Lines of the listing below that contain the string "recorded" are to be returned.

-- Dataset section follows --

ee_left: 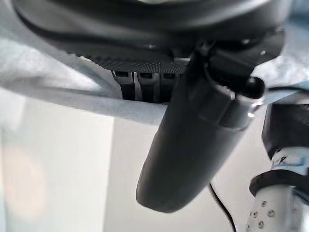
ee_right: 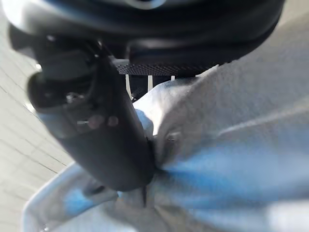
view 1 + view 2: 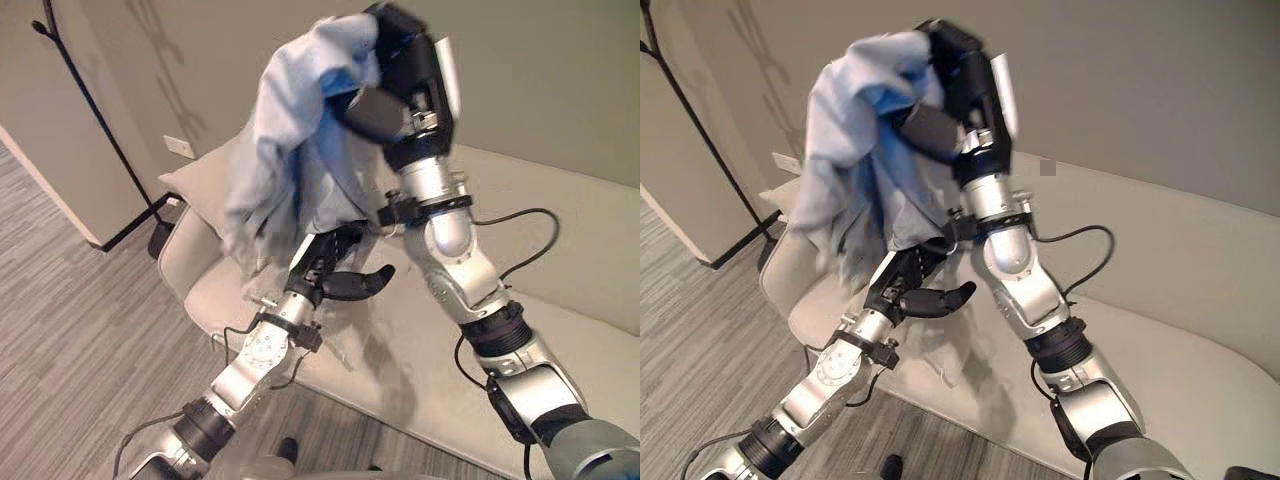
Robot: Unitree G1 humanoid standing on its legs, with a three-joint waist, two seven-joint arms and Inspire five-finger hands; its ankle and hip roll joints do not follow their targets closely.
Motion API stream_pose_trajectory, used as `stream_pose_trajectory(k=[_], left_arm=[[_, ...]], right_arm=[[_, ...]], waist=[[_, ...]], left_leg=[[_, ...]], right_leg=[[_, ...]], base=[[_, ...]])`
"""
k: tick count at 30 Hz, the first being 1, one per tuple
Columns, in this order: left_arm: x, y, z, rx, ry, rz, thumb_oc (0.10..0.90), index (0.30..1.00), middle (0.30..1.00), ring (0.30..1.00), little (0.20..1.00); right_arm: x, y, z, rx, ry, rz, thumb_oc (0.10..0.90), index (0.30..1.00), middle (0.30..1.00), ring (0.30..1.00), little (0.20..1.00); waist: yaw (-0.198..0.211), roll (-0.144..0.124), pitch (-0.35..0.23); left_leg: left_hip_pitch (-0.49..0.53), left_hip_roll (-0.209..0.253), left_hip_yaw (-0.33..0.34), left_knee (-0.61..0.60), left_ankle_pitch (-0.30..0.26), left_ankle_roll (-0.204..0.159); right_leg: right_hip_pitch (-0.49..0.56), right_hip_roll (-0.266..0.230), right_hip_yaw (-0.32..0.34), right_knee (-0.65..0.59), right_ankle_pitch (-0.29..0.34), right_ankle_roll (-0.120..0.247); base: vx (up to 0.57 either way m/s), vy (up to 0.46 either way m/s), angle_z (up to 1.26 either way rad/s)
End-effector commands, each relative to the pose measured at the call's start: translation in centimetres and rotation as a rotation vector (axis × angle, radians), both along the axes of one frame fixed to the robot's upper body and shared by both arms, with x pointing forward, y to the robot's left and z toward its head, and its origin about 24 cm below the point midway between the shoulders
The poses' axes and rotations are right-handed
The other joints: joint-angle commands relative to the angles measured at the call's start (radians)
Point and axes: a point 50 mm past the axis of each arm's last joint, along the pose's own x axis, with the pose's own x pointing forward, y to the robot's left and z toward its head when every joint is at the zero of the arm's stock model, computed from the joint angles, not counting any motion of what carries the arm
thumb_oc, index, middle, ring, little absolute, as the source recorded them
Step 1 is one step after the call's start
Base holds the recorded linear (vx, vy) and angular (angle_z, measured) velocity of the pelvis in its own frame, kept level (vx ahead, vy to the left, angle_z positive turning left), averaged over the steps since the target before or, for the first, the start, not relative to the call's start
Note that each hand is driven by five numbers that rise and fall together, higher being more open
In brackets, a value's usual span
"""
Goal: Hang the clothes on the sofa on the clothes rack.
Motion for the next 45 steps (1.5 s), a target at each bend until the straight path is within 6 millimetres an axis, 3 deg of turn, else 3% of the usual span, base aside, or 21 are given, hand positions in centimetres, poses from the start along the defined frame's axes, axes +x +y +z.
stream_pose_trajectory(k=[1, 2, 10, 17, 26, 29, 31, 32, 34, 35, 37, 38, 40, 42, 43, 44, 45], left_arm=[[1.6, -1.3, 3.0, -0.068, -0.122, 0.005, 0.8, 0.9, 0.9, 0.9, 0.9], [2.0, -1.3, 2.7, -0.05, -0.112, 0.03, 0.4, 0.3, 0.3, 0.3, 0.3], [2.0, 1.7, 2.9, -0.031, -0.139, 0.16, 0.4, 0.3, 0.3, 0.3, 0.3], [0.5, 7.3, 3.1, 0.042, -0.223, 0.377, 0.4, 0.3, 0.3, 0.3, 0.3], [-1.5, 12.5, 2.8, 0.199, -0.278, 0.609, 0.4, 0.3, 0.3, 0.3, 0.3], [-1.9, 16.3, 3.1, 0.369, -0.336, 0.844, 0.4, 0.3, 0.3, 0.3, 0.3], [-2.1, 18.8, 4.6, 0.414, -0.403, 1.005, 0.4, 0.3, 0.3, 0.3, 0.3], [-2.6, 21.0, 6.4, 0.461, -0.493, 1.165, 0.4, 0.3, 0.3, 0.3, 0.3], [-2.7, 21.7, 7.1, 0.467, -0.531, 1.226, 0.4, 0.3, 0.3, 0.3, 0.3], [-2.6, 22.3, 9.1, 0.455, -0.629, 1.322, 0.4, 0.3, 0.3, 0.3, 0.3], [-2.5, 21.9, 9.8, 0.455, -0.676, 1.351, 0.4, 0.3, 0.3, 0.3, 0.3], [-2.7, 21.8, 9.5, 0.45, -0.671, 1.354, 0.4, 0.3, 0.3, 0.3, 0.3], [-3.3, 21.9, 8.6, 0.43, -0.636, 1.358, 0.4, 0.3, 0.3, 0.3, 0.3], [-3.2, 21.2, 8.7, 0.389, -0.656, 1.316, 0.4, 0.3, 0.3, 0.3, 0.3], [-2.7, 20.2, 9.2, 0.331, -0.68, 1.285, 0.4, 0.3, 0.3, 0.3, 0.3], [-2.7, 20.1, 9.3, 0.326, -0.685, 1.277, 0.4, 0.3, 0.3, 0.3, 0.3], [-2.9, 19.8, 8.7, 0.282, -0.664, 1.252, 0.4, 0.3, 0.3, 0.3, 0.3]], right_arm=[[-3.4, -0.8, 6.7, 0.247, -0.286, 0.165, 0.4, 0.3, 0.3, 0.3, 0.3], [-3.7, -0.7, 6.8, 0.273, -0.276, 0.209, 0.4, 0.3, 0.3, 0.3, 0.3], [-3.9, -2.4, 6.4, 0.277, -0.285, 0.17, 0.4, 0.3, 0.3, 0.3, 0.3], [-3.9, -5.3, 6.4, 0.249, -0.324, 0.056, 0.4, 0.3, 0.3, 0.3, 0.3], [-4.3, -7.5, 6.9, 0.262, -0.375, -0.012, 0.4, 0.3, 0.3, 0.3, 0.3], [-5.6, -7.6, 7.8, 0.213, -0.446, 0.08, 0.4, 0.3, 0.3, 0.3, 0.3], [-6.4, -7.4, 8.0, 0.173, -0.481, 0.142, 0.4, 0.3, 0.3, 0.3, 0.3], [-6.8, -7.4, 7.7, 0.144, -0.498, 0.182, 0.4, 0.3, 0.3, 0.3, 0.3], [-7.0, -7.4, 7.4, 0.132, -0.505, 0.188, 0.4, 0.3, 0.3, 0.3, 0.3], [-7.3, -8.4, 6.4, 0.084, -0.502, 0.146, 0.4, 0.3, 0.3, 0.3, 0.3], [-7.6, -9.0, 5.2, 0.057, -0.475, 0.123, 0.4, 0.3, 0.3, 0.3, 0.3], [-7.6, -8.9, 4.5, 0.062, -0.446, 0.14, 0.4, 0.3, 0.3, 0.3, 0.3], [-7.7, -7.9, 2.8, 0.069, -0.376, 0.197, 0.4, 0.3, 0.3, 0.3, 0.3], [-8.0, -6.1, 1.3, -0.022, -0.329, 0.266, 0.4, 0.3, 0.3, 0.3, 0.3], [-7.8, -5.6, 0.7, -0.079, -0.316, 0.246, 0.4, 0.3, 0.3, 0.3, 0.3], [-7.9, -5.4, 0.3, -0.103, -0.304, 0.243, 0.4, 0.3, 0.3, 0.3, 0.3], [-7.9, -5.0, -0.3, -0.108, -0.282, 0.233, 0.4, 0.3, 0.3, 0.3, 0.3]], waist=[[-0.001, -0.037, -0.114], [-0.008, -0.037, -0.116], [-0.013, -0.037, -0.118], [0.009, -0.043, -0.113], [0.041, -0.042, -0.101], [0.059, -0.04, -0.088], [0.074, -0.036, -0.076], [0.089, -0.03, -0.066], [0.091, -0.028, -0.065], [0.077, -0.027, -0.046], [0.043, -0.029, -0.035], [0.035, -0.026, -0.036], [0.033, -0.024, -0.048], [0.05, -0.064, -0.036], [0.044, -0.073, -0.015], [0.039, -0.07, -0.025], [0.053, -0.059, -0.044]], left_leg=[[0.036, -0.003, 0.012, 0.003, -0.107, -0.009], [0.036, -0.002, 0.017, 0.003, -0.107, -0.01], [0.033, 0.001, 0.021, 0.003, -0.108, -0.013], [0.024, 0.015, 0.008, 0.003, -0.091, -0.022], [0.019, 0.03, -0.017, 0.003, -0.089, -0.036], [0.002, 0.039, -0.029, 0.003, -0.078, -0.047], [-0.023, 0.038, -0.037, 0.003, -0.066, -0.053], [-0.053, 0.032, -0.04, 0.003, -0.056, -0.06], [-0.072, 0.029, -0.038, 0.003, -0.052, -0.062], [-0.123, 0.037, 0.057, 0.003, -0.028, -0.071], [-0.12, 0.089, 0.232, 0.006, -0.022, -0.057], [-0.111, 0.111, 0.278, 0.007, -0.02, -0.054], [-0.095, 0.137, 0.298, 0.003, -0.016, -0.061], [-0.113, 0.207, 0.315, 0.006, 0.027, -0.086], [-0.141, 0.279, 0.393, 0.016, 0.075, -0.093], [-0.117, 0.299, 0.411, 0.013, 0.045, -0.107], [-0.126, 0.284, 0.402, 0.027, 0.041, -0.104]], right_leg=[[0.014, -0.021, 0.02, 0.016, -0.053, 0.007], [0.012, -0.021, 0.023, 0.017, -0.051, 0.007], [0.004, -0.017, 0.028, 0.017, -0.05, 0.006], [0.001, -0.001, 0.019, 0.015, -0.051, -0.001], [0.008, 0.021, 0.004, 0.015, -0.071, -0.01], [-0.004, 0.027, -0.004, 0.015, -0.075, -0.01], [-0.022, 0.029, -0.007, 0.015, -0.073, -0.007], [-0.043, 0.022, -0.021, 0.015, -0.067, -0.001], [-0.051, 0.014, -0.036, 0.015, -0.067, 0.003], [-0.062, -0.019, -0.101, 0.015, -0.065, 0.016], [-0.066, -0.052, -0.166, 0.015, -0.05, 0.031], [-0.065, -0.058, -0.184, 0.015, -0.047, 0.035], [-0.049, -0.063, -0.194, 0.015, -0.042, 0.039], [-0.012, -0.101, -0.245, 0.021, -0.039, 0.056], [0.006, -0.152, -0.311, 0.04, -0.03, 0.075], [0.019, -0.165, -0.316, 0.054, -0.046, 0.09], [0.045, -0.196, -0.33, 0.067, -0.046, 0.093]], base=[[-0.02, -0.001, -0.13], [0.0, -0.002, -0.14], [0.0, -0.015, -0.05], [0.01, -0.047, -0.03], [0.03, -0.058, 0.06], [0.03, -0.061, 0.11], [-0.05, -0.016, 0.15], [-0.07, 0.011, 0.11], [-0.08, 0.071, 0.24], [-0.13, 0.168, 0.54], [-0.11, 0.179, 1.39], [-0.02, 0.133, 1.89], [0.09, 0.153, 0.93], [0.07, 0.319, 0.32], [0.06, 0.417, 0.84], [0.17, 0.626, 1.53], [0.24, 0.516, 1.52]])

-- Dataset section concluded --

— Result for this exercise —
thumb_oc, index, middle, ring, little absolute, as the source recorded them
Base holds the recorded linear (vx, vy) and angular (angle_z, measured) velocity of the pelvis in its own frame, kept level (vx ahead, vy to the left, angle_z positive turning left), averaged over the steps since the target before or, for the first, the start, not relative to the call's start

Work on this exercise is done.